Flatten. Flatten the output shape of the final pooling layer such that it's 1D instead of 3D. The easiest way to do is by using tf.contrib.layers.flatten, which is already imported for you.

Layer 3: Fully Connected. This should have 120 outputs.

Activation. Your choice of activation function.

Layer 4: Fully Connected. This should have 84 outputs.

Activation. Your choice of activation function.
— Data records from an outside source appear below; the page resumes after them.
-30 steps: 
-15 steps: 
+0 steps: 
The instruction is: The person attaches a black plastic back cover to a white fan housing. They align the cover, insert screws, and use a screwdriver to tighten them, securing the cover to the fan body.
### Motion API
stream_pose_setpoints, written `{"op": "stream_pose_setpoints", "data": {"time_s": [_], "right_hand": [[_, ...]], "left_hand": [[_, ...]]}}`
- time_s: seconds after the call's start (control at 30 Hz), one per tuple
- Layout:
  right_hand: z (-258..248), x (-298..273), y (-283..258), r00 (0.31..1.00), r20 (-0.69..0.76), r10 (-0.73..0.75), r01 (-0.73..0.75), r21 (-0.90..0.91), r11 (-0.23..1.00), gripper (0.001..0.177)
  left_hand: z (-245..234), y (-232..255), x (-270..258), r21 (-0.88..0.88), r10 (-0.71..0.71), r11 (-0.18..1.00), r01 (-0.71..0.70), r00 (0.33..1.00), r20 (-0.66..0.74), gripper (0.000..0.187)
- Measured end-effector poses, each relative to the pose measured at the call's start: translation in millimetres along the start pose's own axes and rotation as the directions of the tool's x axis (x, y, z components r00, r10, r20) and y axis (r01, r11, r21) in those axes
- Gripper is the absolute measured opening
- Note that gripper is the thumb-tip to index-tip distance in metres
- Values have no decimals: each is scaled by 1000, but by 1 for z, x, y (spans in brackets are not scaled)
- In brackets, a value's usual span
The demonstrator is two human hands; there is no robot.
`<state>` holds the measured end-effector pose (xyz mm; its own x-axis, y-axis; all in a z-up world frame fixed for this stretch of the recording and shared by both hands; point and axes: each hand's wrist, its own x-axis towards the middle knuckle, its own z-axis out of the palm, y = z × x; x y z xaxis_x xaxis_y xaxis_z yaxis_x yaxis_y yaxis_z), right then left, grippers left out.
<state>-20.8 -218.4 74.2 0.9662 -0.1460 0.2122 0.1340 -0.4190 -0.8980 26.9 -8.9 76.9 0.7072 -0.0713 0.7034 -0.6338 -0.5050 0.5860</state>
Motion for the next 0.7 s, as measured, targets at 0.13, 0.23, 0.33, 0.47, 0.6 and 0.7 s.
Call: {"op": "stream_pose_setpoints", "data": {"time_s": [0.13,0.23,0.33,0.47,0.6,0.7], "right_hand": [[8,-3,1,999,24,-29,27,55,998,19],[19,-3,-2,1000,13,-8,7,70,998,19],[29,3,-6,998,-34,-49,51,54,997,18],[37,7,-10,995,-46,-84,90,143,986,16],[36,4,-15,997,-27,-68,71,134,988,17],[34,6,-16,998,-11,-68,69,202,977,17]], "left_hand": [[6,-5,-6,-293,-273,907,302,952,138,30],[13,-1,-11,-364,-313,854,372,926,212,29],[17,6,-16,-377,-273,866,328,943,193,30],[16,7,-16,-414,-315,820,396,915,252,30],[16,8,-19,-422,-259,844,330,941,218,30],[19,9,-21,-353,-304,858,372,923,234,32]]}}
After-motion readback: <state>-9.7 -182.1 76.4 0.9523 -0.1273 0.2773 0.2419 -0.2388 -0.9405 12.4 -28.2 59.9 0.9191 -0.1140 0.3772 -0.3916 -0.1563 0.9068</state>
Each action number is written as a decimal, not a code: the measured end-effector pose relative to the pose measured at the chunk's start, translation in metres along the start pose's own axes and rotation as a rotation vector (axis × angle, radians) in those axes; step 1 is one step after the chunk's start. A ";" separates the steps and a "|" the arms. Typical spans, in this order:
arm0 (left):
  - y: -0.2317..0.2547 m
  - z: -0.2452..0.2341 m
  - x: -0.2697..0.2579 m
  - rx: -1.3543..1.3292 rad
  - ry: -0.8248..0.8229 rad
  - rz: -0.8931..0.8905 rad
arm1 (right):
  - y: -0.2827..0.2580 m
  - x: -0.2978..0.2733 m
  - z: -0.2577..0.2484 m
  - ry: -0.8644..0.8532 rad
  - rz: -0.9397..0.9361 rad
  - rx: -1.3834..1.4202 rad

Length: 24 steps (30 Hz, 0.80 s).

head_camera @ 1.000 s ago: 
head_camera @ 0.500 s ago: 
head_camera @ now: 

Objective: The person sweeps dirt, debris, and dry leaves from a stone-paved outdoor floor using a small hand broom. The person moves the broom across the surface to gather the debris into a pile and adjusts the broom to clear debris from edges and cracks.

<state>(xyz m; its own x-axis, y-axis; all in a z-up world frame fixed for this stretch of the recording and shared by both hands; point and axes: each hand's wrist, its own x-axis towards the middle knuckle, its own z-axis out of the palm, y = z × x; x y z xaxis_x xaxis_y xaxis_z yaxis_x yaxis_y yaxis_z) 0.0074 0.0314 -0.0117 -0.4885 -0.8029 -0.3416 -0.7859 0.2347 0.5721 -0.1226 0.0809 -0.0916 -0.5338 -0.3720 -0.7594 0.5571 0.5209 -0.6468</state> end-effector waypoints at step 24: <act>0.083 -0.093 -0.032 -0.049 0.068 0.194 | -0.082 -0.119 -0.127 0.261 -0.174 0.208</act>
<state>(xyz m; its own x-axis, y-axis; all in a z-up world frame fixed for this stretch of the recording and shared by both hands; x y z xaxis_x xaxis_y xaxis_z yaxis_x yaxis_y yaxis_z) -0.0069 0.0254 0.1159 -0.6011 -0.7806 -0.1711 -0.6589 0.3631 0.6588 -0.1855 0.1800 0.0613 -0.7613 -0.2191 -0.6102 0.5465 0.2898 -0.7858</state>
Layer 5: Fully Connected (Logits). This should have 43 outputs.

Output

Return the result of the 2nd fully connected layer.


In [10]:
from tensorflow.contrib.layers import flatten
n_channels = 1

def dropout_layer(layer, keep_prob):
    layer_drop = tf.nn.dropout(layer, keep_prob)
    return layer_drop

def LeNet(x):    
    # Arguments used for tf.truncated_normal, randomly defines variables for the weights and biases for each layer
    keep_prob = 0.75
    mu = 0
    sigma = 0.1
    
    # SOLUTION: Layer 1: Convolutional. Input = 32x32x1. Output = 28x28x12. 3 inputs colour channels
    conv1_W = tf.Variable(tf.truncated_normal(shape=(5, 5, n_channels, 12), mean = mu, stddev = sigma))
    conv1_b = tf.Variable(tf.zeros(12))
    conv1   = tf.nn.conv2d(x, conv1_W, strides=[1, 1, 1, 1], padding='VALID') + conv1_b

    # SOLUTION: Activation.
    conv1 = tf.nn.relu(conv1)

    # SOLUTION: Pooling. Input = 28x28x12. Output = 14x14x12.
    conv1 = tf.nn.max_pool(conv1, ksize=[1, 2, 2, 1], strides=[1, 2, 2, 1], padding='VALID')
    
    #layer_conv1_drop = dropout_layer(conv1, 0.5)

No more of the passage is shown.